Results of the reading speed analysis appear in Table 6. Reading speed in the non-island condition (intercept of the model) was estimated to be 3 words per second. There was strong evidence that resumptive pronouns increased reading speed in non-islands ($\widehat{\beta }=0.28$, P(β > 0) > .99). Reading speed in weak islands was slower than in non-islands ($\widehat{\beta }=-0.08$, P(β > 0) = .01), but there was no evidence suggesting that the effect of resumption was different. Similarly, reading speed was overall slower in strong islands than in non-islands ($\widehat{\beta }=-0.08$, P(β > 0) < .01), and again there was no evidence suggesting that the effect of resumption was different.

Discussion

The interpretation data from Experiment 2 showed a similar pattern to Experiment 1. The critical effect of resumption – the hindrance effect – did not quite meet our threshold for reliable evidence at P(β > 0) = .06 , and is therefore cautiously taken as weak evidence. However, the strongest form of evidence for an effect is consistent replication. As such, the overall similarity of the interpretation data between Experiments 1 and 2 suggest that resumptive pronouns probably did lead readers in Experiment 2 to select fewer target responses and more locally coherent (but incorrect) responses. The similarity between the data from Experiments 1 and 2 also mitigates concerns related to the single-item, between-subjects nature of Experiment 1.

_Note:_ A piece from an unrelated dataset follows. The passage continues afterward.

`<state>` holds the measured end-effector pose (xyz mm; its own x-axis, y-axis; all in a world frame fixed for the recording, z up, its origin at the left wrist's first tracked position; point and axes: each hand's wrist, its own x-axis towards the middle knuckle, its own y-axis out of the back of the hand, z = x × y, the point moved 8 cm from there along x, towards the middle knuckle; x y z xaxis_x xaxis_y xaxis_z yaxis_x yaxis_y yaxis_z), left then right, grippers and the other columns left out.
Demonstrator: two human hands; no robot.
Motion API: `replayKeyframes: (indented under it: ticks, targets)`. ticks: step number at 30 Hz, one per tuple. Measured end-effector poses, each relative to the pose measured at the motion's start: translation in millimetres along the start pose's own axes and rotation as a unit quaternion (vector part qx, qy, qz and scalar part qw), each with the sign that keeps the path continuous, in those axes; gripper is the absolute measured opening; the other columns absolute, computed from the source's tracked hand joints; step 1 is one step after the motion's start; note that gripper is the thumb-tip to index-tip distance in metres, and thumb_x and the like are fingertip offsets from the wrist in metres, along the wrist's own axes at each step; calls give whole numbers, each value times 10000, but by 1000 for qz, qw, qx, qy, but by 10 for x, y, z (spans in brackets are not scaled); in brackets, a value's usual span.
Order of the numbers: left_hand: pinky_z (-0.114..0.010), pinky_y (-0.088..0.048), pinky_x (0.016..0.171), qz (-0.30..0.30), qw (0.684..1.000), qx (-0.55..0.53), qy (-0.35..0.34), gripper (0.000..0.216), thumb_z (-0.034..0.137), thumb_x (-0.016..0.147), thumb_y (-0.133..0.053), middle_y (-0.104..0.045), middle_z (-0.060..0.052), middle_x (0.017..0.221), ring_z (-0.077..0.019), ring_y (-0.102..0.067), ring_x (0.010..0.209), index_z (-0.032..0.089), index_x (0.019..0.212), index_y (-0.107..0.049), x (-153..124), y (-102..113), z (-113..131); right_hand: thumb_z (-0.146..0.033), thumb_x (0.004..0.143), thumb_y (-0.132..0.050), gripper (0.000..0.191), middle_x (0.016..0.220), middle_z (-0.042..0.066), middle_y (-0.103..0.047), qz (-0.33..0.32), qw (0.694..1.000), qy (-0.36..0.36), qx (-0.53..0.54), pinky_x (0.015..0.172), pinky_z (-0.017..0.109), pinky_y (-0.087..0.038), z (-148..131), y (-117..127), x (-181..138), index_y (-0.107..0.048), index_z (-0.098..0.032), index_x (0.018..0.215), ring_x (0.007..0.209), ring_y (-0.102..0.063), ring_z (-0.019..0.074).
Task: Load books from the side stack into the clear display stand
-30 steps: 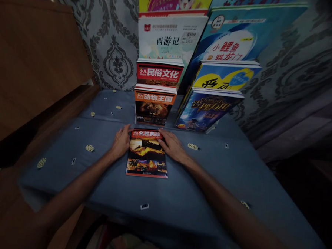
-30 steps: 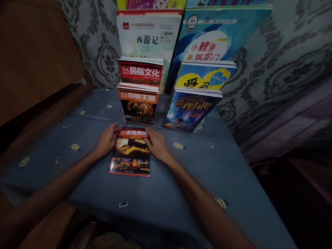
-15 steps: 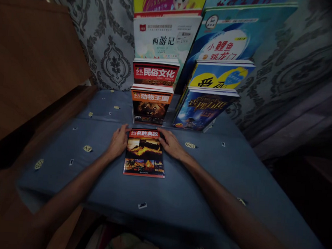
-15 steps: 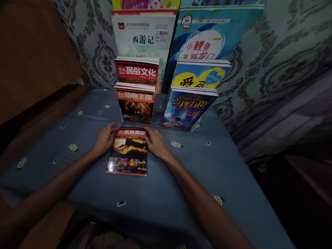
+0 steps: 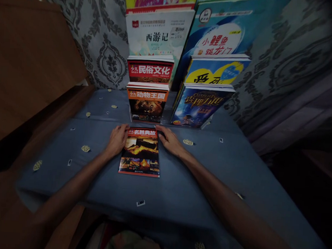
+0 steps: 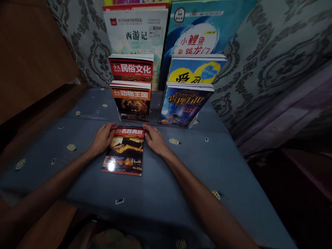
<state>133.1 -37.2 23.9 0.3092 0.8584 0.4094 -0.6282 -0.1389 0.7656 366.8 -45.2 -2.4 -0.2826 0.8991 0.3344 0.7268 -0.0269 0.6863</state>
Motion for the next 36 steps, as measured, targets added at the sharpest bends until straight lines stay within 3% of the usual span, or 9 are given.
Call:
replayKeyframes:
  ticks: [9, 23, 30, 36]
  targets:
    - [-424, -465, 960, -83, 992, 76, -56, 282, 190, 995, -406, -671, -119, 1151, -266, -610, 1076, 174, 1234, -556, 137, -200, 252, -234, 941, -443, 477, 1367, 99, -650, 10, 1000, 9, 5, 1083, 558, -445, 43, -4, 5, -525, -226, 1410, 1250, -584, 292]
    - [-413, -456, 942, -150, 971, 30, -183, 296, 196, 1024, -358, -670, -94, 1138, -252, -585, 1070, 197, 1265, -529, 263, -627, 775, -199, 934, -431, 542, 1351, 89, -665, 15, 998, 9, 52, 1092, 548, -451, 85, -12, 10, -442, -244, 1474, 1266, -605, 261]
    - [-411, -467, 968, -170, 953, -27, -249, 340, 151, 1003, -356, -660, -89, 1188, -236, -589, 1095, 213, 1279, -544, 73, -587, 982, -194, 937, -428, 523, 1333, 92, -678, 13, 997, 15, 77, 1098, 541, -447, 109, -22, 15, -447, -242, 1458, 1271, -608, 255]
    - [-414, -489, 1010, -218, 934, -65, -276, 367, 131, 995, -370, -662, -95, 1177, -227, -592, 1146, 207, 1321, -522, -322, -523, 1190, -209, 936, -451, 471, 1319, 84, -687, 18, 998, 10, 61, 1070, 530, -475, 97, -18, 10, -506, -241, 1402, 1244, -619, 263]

The reading time data in Experiment 2 replicated Hofmeister and Norcliffe’s (2013) finding that in non-islands, the words after a resumptive pronoun are read faster than the words after a gap. There was no evidence that this effect was different in islands. Taking less time to perform the same process undoubtedly constitutes more efficient processing. But our participants did not perform the same processes when reading gaps and resumptive pronouns. If they had, resumptive pronouns would have shown the same pattern of interpretation as gaps. It is therefore impossible to conclude from these data that resumptive pronouns constitute an improvement relative to gaps from the point of view of the comprehender.

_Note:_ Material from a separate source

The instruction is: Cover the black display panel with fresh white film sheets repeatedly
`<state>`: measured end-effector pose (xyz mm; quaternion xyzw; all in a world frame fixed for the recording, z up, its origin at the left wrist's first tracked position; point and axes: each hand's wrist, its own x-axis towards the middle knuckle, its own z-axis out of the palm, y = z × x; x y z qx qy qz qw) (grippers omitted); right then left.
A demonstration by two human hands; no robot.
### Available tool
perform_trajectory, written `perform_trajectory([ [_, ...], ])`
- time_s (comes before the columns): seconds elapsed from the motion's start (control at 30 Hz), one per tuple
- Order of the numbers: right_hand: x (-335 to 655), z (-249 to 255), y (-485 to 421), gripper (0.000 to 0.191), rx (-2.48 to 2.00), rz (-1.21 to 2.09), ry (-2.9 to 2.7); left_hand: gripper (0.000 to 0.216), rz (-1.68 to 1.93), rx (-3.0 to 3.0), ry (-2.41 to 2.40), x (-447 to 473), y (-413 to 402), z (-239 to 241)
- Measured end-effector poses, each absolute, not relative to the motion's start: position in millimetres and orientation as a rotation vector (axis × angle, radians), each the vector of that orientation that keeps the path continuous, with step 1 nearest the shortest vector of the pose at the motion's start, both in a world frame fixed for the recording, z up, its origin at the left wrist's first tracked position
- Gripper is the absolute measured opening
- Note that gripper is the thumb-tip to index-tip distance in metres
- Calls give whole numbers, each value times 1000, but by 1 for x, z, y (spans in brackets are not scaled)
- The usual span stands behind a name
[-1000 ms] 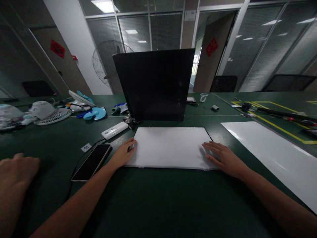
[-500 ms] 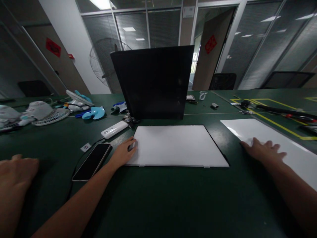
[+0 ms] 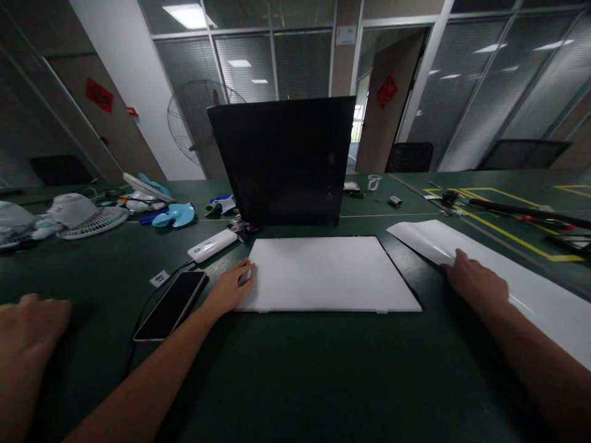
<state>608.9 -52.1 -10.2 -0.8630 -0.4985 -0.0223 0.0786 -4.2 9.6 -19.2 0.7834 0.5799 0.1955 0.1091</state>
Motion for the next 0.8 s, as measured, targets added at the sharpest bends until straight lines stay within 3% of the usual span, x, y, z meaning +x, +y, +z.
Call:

Again, reading times alone do not shed light on the underlying mechanisms: different processes may result in the same pattern of reading times. It is not usually possible to attribute a significant difference to any specific process in the absence of other data: Faster reading times could not only indicate facilitation, as is most often assumed, but also readers abandoning a parse (e.g., Nicenboim et al., 2016). Indeed, this may be trivially true for any dependent measure, indicating a need for more multi-paradigm studies.

We therefore ran Experiment 3, a visual world experiment where we tracked comprehenders’ eyes while they comprehended auditory stimuli. We measured when they looked at which animal characters while they listened to sentences with gaps and resumptive pronouns in order to better understand online processing of resumption.

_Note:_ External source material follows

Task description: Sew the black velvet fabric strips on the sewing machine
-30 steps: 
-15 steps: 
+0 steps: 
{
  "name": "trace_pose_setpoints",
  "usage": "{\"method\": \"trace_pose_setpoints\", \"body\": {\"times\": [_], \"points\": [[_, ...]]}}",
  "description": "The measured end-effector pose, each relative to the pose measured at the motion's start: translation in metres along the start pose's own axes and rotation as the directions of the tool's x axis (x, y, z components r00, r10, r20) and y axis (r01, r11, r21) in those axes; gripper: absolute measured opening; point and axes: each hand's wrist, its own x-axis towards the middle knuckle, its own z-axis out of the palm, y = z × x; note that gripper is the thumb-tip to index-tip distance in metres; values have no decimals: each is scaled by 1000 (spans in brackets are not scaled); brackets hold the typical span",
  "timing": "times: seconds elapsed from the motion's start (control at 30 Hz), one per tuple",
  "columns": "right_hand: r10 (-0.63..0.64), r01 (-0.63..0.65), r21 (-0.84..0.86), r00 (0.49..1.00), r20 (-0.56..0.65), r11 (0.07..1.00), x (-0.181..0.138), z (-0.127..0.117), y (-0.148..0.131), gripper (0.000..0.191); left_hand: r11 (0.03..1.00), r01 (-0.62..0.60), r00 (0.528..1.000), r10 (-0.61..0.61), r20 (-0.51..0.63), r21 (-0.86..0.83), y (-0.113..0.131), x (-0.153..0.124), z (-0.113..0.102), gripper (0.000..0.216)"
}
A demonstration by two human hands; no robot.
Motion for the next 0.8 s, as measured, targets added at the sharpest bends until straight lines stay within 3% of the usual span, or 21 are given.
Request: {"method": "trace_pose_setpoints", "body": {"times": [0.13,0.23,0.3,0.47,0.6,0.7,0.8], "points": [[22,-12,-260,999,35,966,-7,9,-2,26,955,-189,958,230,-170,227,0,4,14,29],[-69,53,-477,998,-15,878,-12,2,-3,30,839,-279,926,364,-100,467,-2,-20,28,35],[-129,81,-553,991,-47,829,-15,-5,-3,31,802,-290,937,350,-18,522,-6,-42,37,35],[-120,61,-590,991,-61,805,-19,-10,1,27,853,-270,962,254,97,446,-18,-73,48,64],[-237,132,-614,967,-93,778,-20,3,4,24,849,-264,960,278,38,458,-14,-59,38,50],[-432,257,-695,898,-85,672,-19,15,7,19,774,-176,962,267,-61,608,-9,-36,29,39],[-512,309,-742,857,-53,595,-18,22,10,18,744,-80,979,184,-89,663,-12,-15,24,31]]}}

Experiment 3: Visual World Eyetracking

Experiment 3 was a visual world paradigm. We used the same stimulus sentences as in Experiment 2 (with minor modifications to accommodate the paradigm; see below), but presented sentences auditorily to subjects through headphones while they looked at four animal characters in the corners of a monitor. As in Experiments 1 and 2, we asked participants how they interpreted the sentence at the end of each trial. Response options were identical to those in Experiment 2. If the resumptive pronoun penalty we saw in the previous two experiments is independent of modality (i.e., whether participants read or heard the sentences), then the multiple choice data should again show fewer target interpretations in resumptive pronoun conditions than in gap conditions.

In visual world comprehension studies, the comprehender’s gaze indicates the focus of attention, which in turn is mechanistically driven by comprehension processes. Thus, if we want to know how processing differs when parsing a gap dependency versus a resumptive pronoun dependency, we can compare looks to potential referents while subjects listen to gaps and resumptive pronouns (Altmann, 2004; Altmann & Kamide, 2004, 2009; Altmann and Mirković 2009; Huettig & Altmann, 2005; Huettig, Rommers, & Meyer, 2011).

To determine whether resumptive pronouns facilitate online comprehension relative to gaps, we compare how accurate referent identification is when processing gaps and resumptive pronouns. If comprehenders’ gazes more accurately pick out the target interpretations after resumptive pronouns than after gaps, then this would constitute evidence in support of the Facilitation Hypothesis in online processing.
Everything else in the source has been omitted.